I recently just finished this book called “Heat” which is basically a Mario Batali tell all without maybe the complete tell all part. It’s the story of this writer who basically quits his job to take an unpaid gig in Mario’s kitchen and from there, his adventures in chef solitude begin. It’s an interesting storyline, one which to me, isn’t completely believable but it was certainly entertaining. Are there adults out there who have truly saved enough money to quit their job, cook for free and travel to Italy for months at a time, without so much as an idea as to when they might make a buck again? Sounds fishy. I’m pretty good with money and I can’t see that ever happening to myself, although, I also can’t resist like a thirty dollar bottle of olive oil. Or today it was my eight dollar “Modern Farmer” magazine. Perhaps if I didn’t make purchases like these, I could quit my life and move to Italy to cook for free. Now, what to do with these pesky children???? Any takers???
In the middle portion of the book, the author starts talking about the women that he cooked with in Italy. He describes their kitchens, the landscape, their hips, their conversations, the way they rolled out the pasta dough, and it all sounded so beautiful. I never heard him talking about any of these women leaving the house to run 5-6 to 10 miles at dinner time, abandoning the family so the father could cook something unusual and foul. Which got me thinking, what do I really want for my household? What vision speaks to me? Ideally, I would love to just leave behind the running, roll out fresh dough all day and create elaborate meals in which we take forever to enjoy while drinking lots of red wine. I would love to be on my feet, slapping around flour, only to greet my husband with a smile as he walks in the door. Do modern women still do this? Could I toss the constant whining about my imperfections and just be a regular person who walks their dog or does the elliptical machine for like thirty minutes? Right now, when Josh walks in the door, it’s a struggle. I sometimes find myself running out as soon as he waltzes in, often forgetting to kiss him or tell him anything about my day. I return home, sweaty and disgusting, some amount of time later, only to find I have no appetite and everyone is done eating anyway. Sure, I could get up early every day, as some runners do, but I am finding that I don’t have the will power for that anymore. I’m getting tired. Tired of the constant racing forward. All around, with my running shoes in tow.

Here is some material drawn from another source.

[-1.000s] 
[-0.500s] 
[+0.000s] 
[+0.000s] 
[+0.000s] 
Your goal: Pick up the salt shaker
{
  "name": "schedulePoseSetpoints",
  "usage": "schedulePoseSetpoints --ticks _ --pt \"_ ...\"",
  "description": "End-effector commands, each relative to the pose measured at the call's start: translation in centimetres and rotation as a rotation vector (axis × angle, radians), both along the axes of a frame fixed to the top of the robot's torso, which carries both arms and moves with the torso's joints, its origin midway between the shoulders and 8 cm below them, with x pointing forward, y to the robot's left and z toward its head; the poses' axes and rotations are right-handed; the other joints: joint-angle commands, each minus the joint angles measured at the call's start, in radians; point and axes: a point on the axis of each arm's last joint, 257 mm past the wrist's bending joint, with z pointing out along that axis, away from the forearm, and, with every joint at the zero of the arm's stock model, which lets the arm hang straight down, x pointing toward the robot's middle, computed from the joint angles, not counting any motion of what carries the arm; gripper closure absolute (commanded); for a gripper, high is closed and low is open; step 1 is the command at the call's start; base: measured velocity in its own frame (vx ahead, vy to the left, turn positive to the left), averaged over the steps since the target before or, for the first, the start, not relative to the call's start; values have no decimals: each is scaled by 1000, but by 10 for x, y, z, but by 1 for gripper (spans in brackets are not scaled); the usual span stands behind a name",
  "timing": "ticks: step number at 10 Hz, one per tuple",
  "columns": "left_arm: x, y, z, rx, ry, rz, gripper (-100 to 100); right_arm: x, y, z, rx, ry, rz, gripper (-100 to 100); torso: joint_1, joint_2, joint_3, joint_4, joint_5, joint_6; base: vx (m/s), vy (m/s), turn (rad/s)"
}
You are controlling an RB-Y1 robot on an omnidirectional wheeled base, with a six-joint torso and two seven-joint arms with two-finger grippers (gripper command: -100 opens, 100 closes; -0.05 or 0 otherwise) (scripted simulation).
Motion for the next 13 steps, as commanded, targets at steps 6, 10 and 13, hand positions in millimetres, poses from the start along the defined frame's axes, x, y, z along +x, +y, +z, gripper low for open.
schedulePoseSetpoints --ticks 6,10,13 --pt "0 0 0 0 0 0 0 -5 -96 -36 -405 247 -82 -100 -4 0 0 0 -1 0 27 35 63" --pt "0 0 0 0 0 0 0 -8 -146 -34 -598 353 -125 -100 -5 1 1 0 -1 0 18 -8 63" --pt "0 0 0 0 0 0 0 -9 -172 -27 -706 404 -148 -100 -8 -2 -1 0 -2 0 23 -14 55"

Running requires sacrifices and I’m not sure I’m quite ready for them anymore. I miss the long meals. The drawn out conversations. The relaxation that comes after a good meal. I think initially, I returned so strong to running a year ago because I found that I was, well, just a little bit fat. And I wanted, you know, to not be anymore. I have never been an avid dieter, so I thought, I better get moving, a lot. However, there are other forms of exercise and I could just, not put so much damn food in my mouth. It’s never been a secret that when the heart’s not in it, the heart’s just not in it. Pushing on without a reason sometimes just makes one hate something more. In the search to find my skinny self, I think I may have lost a bit of myself. Deep inside, there is an ever so chubby Italian housewife and I kind of miss that lady, who just wants to feed everyone and be happy.
Some people I know right now are cleansing, others are running a million half marathons, some are on fad diets and others are just doing plain old stupid shit. I read their Facebook posts, I see the pictures they take of their bodies in the mirror, and I have to say, I’m not feeling it. What they don’t realize is that, behavior that is so drastic, is never sustainable. Eventually your body and your brain snap and you stuff twenty hot dogs in your mouth. Food shouldn’t be comfort but it also shouldn’t be the enemy. That’s part of what this blog is all about. You don’t have to have a label. You don’t have to be extreme. You can just be yourself. You can eat normally, healthfully, workout in a moderate fashion, and still be completely physically and mentally fit. When I got dressed months ago, I would spend way too many minutes counting the flaws, now, I take a look and I think, “Alright.” I’ve had two kids, I like carbohydrates and I’m fucking busy. So, maybe I’ll always be a little bit chubby, but I can make a mean pasta and my husband will always love my kisses.